▶ **WHAT IS REQUIRED**
Repeat the listing that follows, character for character, minus the pictures.

▶ **SUPPLIED INFORMATION**
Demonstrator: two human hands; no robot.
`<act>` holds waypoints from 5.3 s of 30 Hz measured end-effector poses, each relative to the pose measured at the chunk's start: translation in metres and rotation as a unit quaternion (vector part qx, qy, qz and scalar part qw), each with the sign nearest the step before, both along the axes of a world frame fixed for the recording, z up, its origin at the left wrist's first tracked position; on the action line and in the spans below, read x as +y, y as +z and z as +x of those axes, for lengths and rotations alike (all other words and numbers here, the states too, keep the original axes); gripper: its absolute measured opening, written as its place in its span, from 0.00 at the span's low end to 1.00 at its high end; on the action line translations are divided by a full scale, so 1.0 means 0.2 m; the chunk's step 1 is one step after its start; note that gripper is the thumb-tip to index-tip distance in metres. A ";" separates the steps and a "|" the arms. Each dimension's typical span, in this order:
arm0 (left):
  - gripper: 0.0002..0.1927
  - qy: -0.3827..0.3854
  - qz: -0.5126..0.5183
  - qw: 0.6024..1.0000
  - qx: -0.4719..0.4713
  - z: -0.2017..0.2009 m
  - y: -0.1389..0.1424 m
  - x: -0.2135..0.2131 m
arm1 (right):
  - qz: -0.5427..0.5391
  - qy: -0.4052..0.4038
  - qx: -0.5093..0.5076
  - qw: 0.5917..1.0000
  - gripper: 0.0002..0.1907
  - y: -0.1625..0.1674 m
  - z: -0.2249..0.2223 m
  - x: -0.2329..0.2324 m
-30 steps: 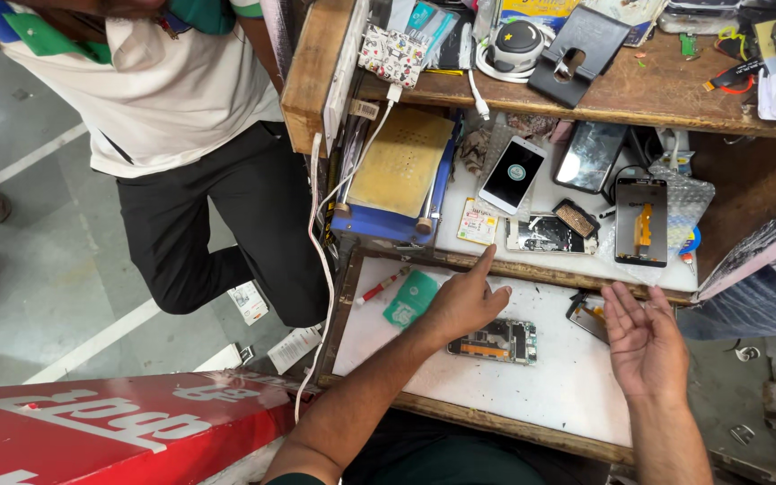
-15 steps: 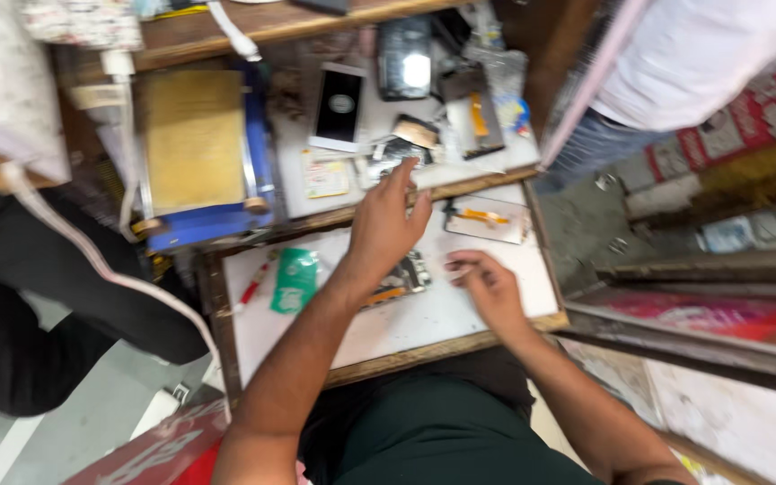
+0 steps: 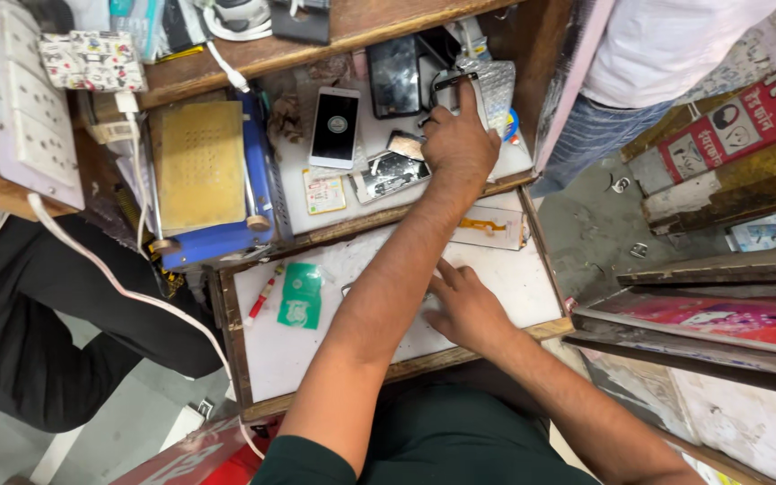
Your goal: The person disassembles a smartphone, removes the screen and internal components, and then reassembles it with a new screen. They handle the phone, screen, and internal parts, connecting cables and securing components.
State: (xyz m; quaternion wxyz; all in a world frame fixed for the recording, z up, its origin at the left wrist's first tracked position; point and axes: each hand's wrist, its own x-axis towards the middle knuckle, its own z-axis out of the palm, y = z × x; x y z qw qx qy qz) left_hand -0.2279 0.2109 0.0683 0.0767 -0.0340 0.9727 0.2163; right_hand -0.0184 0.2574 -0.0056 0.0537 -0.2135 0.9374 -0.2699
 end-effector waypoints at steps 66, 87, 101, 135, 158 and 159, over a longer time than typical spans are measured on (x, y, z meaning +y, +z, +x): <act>0.25 0.084 0.845 0.525 -0.051 1.10 -0.42 -0.99 | -0.576 -0.001 -0.191 0.794 0.46 -0.13 -0.18 -0.07; 0.40 -0.007 0.669 0.733 0.124 1.29 -0.17 -0.95 | -0.703 0.064 -0.267 0.655 0.38 0.21 -0.17 0.07; 0.44 -0.065 0.550 0.808 0.201 1.43 -0.06 -0.92 | -0.721 0.132 -0.280 0.620 0.34 0.18 -0.19 0.13; 0.45 -0.142 0.492 0.784 0.350 1.38 -0.02 -0.91 | -0.722 0.135 -0.267 0.624 0.34 0.18 -0.20 0.12; 0.42 -0.151 0.373 0.870 0.285 1.35 0.05 -0.91 | -0.616 0.186 -0.224 0.732 0.33 0.20 -0.17 0.13; 0.42 -0.154 0.374 0.870 0.282 1.35 0.05 -0.91 | -0.619 0.177 -0.228 0.730 0.34 0.20 -0.17 0.13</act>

▶ **YOUR RESPONSE**
Demonstrator: two human hands; no robot.
`<act>` holds waypoints from 5.3 s of 30 Hz measured end-effector poses, each relative to the pose measured at the chunk's start: translation in metres and rotation as a unit quaternion (vector part qx, qy, qz and scalar part qw), each with the sign nearest the step before, both along the axes of a world frame fixed for the recording, z up, its origin at the left wrist's first tracked position; on the action line and in the spans below, read x as +y, y as +z and z as +x of those axes, for lengths and rotations alike (all other words and numbers here, the states too, keep the original axes); gripper: its absolute measured opening, written as its place in its span, from 0.00 at the span's low end to 1.00 at its high end; on the action line translations are divided by a full scale, so 1.0 means 0.2 m; the chunk's step 1 is one step after its start; note that gripper is the thumb-tip to index-tip distance in metres. A ";" separates the steps and a "|" the arms. Each dimension's typical span, in this order:
arm0 (left):
  - gripper: 0.0002..0.1927
  - qy: -0.3827..0.3854
  - qz: -0.5126..0.5183
  - qw: 0.6024..1.0000
  - qx: -0.4719..0.4713
  - z: -0.2017..0.2009 m
  - y: -0.1389..0.1424 m
  - x: -0.2135..0.2131 m
arm1 (right):
  - qz: -0.5427..0.5391
  - qy: -0.4052..0.4038
  - qx: -0.5093..0.5076
  - qw: 0.5917..1.0000
  - gripper: 0.0002..0.1907
  - y: -0.1625..0.1674 m
  - z: -0.2249..0.2223 m
  - x: -0.2329..0.2324 m
-30 steps: 
-15 steps: 
+0 steps: 
Your goal: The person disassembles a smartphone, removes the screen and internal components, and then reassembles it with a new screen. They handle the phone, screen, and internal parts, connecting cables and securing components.
State: (xyz m; quaternion wxyz; all in a world frame fixed for the recording, z up, its origin at the left wrist's first tracked position; point and axes: each hand's wrist, its own x-axis towards the middle knuckle, its own z-axis out of the palm, y = z × x; x y z qw qx qy qz) left_hand -0.2279 0.2109 0.0683 0.0767 -0.0340 0.9727 0.2163; right_hand -0.0184 0.2574 -0.0056 0.0537 -0.2135 0.9374 -0.2699
 end-effector waypoints at steps 66, 87, 101, 135, 158 and 159, over a longer time than typical spans are measured on (x, y, z meaning +y, +z, +x): <act>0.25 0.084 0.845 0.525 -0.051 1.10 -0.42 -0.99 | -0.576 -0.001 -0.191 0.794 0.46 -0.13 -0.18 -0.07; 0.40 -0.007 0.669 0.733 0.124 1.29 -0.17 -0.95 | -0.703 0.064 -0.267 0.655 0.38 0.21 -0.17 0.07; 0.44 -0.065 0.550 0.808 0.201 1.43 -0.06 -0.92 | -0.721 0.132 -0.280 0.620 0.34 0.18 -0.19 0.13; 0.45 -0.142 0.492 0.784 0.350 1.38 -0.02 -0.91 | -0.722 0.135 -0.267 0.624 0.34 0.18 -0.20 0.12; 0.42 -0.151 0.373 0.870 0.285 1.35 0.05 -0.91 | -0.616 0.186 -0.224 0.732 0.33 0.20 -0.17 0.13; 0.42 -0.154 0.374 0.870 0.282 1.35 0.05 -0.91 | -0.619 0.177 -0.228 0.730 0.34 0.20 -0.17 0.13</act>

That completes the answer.